Rz. 125

Bei der unechten Auslandsgesellschaft (Scheinauslandsgesellschaft) haften seit dem 1.2.2021 alle Gesellschafter persönlich und unbeschränkt für die Verbindlichkeiten der Gesellschaft (§§ 128 ff. HGB).[97] Die Haftung ist zwingend. Eine Beschränkung der Haftung ist nicht möglich (auch nicht analog § 139 HGB).

 

Rz. 126

Die Haftung trifft alle Gesellschafter. Auf Art, Umfang und Höhe der Beteiligung kommt es somit nicht an. Damit haften auch Minderheitsgesellschafter unbeschränkt, die auf die Geschäftsführung der Gesellschaft keinen Einfluss haben.

 

Rz. 127

Die persönliche Haftung gilt für alle Neuverbindlichkeiten. Als Neuverbindlichkeiten in diesem Sinne sind Verbindlichkeiten anzusehen, die nach dem Wirksamwerden des Austritts des Vereinigten Königreichs aus der Europäischen Union entstanden sind.

 

Rz. 128

Nicht ganz so eindeutig ist dagegen, ob die Gesellschafter auch für etwaige Altverbindlichkeiten persönlich haften.

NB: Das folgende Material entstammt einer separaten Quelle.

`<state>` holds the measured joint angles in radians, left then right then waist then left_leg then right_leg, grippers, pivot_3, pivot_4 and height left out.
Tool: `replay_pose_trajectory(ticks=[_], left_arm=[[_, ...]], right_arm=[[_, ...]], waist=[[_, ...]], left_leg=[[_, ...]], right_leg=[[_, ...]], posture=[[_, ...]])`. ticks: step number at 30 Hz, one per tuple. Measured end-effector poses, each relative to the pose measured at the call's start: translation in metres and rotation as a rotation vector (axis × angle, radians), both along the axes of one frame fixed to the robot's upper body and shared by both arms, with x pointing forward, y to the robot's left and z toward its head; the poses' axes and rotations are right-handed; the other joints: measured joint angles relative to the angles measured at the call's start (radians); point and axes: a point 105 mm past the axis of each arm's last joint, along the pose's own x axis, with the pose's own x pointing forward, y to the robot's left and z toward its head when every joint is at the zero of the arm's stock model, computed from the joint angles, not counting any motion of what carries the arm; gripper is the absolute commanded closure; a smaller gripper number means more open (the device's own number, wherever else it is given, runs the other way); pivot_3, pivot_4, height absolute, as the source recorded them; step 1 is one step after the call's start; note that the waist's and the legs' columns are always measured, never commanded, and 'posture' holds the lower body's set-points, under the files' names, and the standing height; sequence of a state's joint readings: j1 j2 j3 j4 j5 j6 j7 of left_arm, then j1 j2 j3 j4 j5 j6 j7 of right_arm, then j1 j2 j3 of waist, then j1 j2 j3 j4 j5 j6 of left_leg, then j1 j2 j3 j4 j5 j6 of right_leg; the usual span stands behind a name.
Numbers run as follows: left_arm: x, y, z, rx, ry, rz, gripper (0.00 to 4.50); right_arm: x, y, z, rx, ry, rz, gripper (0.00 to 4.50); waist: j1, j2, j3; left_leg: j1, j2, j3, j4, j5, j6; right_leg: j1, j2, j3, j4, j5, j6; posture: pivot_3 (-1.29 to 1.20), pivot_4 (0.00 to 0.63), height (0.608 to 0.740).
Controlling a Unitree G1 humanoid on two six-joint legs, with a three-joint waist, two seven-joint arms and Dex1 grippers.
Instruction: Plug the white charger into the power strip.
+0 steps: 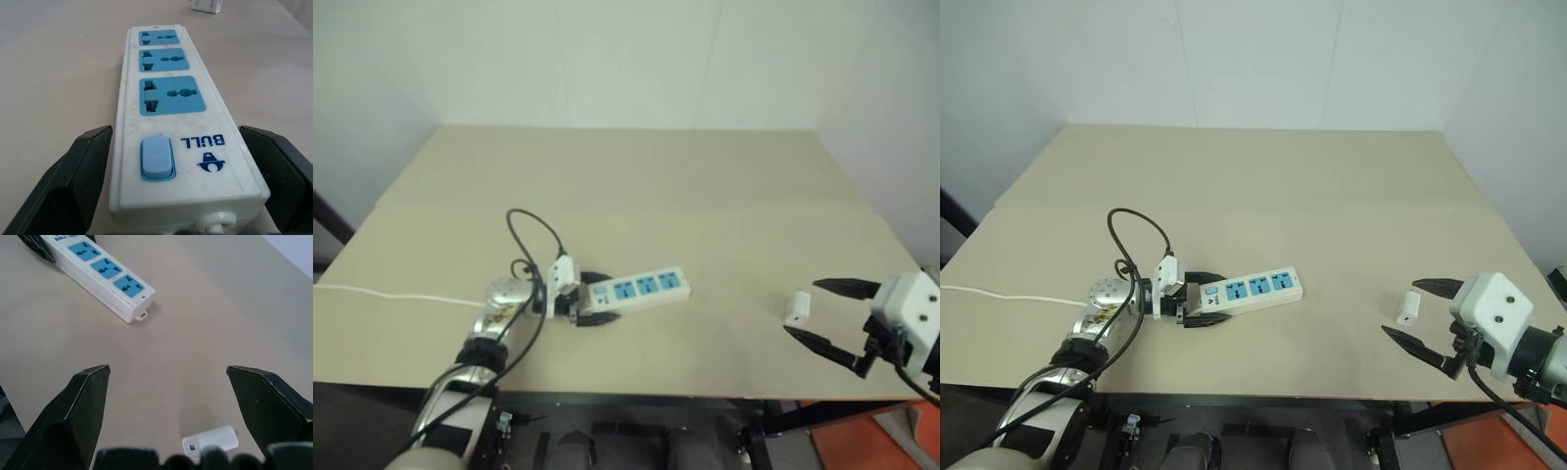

Gegen eine Haftung auch für Altverbindlichkeiten könnte sprechen, dass die Gläubiger (von vertraglichen Ansprüchen) nicht von einer persönlichen Haftung der Gesellschafter ausgehen konnten, da sie ausschließlich mit einer Kapitalgesellschaft kontrahiert haben. Die Gläubiger würden somit unverdient einen persönlichen Schuldner hinzugewinnen.[98]
Für eine Haftung auch für Altverbindlichkeiten spricht allerdings der Vergleich mit einem Gesellschafter, der einer deutschen Personengesellschaft beitritt. Der neu in eine Personengesellschaft eintretende Gesellschafter haftet für Altverbindlichkeiten, die bereits vor seinem Beitritt bestanden, persönlich und unbeschränkt (siehe § 130 HGB sowie ferner § 173 HGB und § 8 PartGG). In gleicher Weise müssen die Gesellschafter einer englischen Kapitalgesellschaft, die mit dem Wirksamwerden des Austritts erstmals zu persönlich haftenden Gesellschaftern werden, für die Altverbindlichkeiten der Gesellschaft haften.
 

Rz. 129

Die Haftung ist auch nicht unbillig, weil die Gesellschafter mehrere Jahre Zeit hatten, eine persönliche Haftung durch einen Austritt aus der Gesellschaft, einen Rechtsformwechsel oder eine Auflösung der Gesellschaft zu vermeiden. Zudem haben sich die Gesellschafter bei der Gründung bewusst für eine englische Kapitalgesellschaft entschieden. Die Vorteile dieser Rechtsformwahl haben die Gesellschafter zu Recht für sich genutzt. Umgekehrt haben Sie jetzt auch die Nachteile dieser Rechtsformwahl zu tragen. Eine Korrektur durch den Gesetzgeber oder die Gerichte erscheint nicht geboten.

 

Rz. 130

Die Eintragung einer inländischen Zweigniederlassung im Handelsregister ändert an der persönlichen Haftung der Gesellschafter nichts.

Das Auftreten als ausländische Kapitalgesellschaft mit einem die Haftungsbeschränkung andeutenden Rechtsformzusatz (Limited) lässt die persönliche Haftung gleichfalls nicht entfallen.

[97] Siehe statt vieler Seeger, DStR 2016, 1817 (1819 ff.).
[98] Zu den damit verbundenen international-privatrechtlichen Problemen der Rückwirkung siehe von Bary/Ziereis, RabelsZ 85 (2021) 146 (161 ff.).